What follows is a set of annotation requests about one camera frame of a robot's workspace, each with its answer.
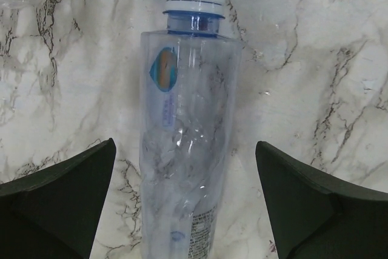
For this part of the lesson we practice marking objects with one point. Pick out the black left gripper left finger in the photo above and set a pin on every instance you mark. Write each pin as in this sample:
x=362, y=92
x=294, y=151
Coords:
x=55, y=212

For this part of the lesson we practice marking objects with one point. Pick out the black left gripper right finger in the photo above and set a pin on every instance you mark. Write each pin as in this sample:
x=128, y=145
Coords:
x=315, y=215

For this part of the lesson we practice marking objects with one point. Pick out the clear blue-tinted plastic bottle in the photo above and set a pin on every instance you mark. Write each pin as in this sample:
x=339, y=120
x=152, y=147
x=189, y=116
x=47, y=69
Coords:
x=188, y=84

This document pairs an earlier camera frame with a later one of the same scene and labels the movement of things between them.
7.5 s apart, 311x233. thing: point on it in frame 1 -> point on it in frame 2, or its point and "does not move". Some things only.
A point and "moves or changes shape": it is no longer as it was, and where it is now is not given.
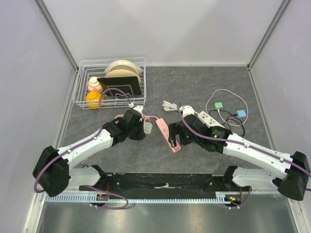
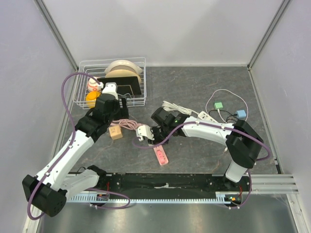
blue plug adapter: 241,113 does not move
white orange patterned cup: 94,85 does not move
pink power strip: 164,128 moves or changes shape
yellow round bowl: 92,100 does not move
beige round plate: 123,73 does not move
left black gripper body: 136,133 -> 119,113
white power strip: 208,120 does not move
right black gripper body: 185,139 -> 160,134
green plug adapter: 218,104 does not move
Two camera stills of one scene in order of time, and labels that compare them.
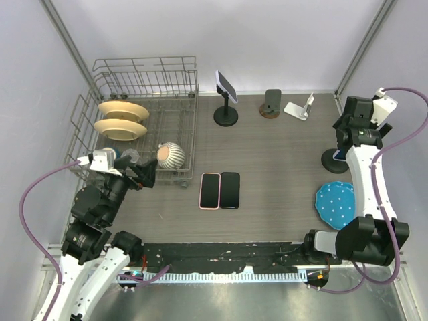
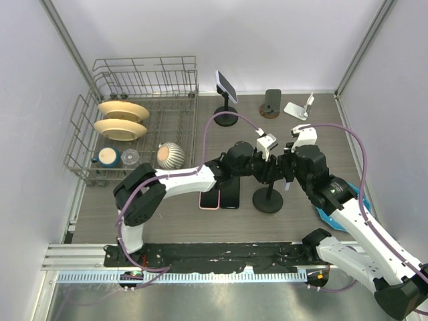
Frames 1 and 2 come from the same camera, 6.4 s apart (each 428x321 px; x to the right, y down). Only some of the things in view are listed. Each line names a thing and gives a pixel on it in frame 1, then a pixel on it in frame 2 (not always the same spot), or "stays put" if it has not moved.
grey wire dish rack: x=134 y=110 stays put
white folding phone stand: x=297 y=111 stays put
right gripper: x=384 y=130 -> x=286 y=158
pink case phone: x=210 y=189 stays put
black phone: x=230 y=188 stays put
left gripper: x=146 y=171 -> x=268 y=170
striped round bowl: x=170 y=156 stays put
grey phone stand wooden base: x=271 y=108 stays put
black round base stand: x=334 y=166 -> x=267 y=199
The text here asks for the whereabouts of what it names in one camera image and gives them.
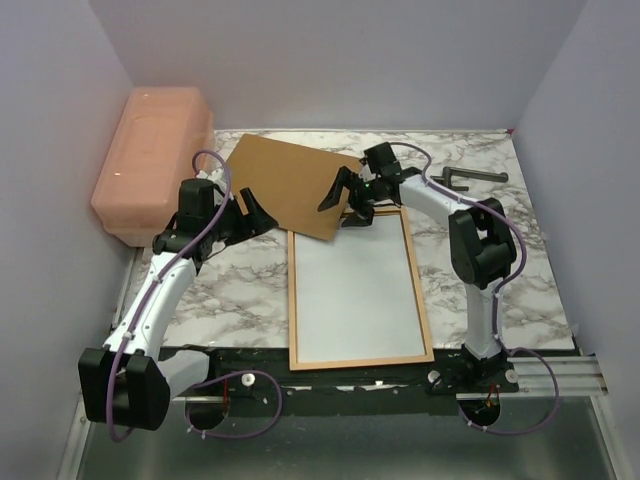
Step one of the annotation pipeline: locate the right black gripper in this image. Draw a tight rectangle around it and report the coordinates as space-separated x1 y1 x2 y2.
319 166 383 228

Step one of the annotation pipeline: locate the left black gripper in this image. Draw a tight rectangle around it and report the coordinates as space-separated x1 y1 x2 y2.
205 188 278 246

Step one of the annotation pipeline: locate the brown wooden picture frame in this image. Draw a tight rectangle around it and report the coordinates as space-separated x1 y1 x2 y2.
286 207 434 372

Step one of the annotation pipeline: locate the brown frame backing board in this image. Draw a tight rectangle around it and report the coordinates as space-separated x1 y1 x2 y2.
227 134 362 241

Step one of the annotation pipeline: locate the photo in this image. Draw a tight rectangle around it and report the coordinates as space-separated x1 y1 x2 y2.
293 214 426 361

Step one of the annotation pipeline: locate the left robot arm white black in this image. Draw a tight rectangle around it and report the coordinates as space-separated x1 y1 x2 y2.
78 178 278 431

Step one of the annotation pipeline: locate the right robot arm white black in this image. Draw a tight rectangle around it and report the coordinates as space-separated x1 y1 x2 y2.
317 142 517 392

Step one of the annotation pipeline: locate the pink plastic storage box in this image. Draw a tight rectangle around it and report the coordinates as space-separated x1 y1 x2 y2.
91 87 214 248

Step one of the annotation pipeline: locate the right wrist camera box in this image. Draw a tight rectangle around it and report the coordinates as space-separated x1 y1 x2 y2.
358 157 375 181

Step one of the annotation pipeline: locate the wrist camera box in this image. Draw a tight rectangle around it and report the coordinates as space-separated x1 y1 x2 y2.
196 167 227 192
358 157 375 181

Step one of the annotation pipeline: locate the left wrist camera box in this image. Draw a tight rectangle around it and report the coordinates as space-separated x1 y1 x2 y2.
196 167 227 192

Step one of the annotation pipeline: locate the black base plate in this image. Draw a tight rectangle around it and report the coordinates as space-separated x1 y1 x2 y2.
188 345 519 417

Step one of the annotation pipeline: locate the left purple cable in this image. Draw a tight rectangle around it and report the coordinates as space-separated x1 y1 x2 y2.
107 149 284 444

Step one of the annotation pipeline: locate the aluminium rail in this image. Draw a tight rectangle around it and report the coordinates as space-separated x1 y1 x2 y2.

→ YOUR ASSIGNMENT
In your copy, restate the data above word for word but leave out any picture.

→ RESULT OF THIS EXERCISE
What follows is a set of annotation requests about one camera frame of a robot's workspace, each with its answer.
For this part of the lesson we practice marking objects with one point. Pick out the black left gripper left finger in the photo above and set a pin on every instance you mark. Write each pin as in this sample:
x=362, y=92
x=294, y=151
Coords:
x=55, y=212

For this part of the lesson we practice marking objects with one point. Pick out the black left gripper right finger in the photo above and set a pin on every instance you mark. Write each pin as in this sample:
x=128, y=145
Coords:
x=315, y=215

For this part of the lesson we practice marking objects with one point. Pick out the clear blue-tinted plastic bottle in the photo above and set a pin on every instance you mark. Write each pin as in this sample:
x=339, y=120
x=152, y=147
x=189, y=116
x=47, y=69
Coords:
x=188, y=84

This document pairs an earlier camera frame with a later one of the same scene and labels the movement of things between them.
7.5 s apart, 311x233. thing: point on it in frame 1 -> point on it in frame 2, or its point and "does not move". Some things only.
A point and "moves or changes shape": it is no longer as it was, and where it is now is not given.
blue plug adapter: 241,113 does not move
white orange patterned cup: 94,85 does not move
pink power strip: 164,128 moves or changes shape
yellow round bowl: 92,100 does not move
beige round plate: 123,73 does not move
left black gripper body: 136,133 -> 119,113
white power strip: 208,120 does not move
right black gripper body: 185,139 -> 160,134
green plug adapter: 218,104 does not move
Two camera stills of one scene in order of time, and labels that compare them.
Frames 1 and 2 come from the same camera, 6.4 s apart (each 428x321 px; x to the right, y down). Only some of the things in view are listed. Each line names a thing and gives a pixel on it in frame 1, then a pixel on it in frame 2 (not always the same spot), or "stays put" if it has not moved.
grey wire dish rack: x=134 y=110 stays put
white folding phone stand: x=297 y=111 stays put
right gripper: x=384 y=130 -> x=286 y=158
pink case phone: x=210 y=189 stays put
black phone: x=230 y=188 stays put
left gripper: x=146 y=171 -> x=268 y=170
striped round bowl: x=170 y=156 stays put
grey phone stand wooden base: x=271 y=108 stays put
black round base stand: x=334 y=166 -> x=267 y=199
The text here asks for the whereabouts of what it names in one camera image and gives them.
Step one of the annotation pipeline: locate the right black gripper in this image. Draw a tight rectangle around it and report the coordinates as space-separated x1 y1 x2 y2.
319 166 383 228

Step one of the annotation pipeline: locate the left black gripper in this image. Draw a tight rectangle around it and report the coordinates as space-separated x1 y1 x2 y2.
205 188 278 246

Step one of the annotation pipeline: locate the brown wooden picture frame in this image. Draw a tight rectangle around it and report the coordinates as space-separated x1 y1 x2 y2.
286 207 434 372

Step one of the annotation pipeline: locate the brown frame backing board in this image. Draw a tight rectangle around it and report the coordinates as space-separated x1 y1 x2 y2.
227 134 362 241

Step one of the annotation pipeline: locate the photo in this image. Draw a tight rectangle around it and report the coordinates as space-separated x1 y1 x2 y2.
293 214 426 361

Step one of the annotation pipeline: locate the left robot arm white black in this image. Draw a tight rectangle around it and report the coordinates as space-separated x1 y1 x2 y2.
78 178 278 431

Step one of the annotation pipeline: locate the right robot arm white black in this image. Draw a tight rectangle around it and report the coordinates as space-separated x1 y1 x2 y2.
317 142 517 392

Step one of the annotation pipeline: locate the pink plastic storage box in this image. Draw a tight rectangle around it and report the coordinates as space-separated x1 y1 x2 y2.
91 87 214 248

Step one of the annotation pipeline: locate the right wrist camera box in this image. Draw a tight rectangle around it and report the coordinates as space-separated x1 y1 x2 y2.
358 157 375 181

Step one of the annotation pipeline: locate the wrist camera box in this image. Draw a tight rectangle around it and report the coordinates as space-separated x1 y1 x2 y2.
196 167 227 192
358 157 375 181

Step one of the annotation pipeline: locate the left wrist camera box in this image. Draw a tight rectangle around it and report the coordinates as space-separated x1 y1 x2 y2.
196 167 227 192

Step one of the annotation pipeline: locate the black base plate in this image. Draw a tight rectangle around it and report the coordinates as space-separated x1 y1 x2 y2.
188 345 519 417

Step one of the annotation pipeline: locate the left purple cable in this image. Draw a tight rectangle around it and report the coordinates as space-separated x1 y1 x2 y2.
107 149 284 444

Step one of the annotation pipeline: locate the aluminium rail in this image. Draw a tight rectangle around it and report the coordinates as space-separated x1 y1 x2 y2.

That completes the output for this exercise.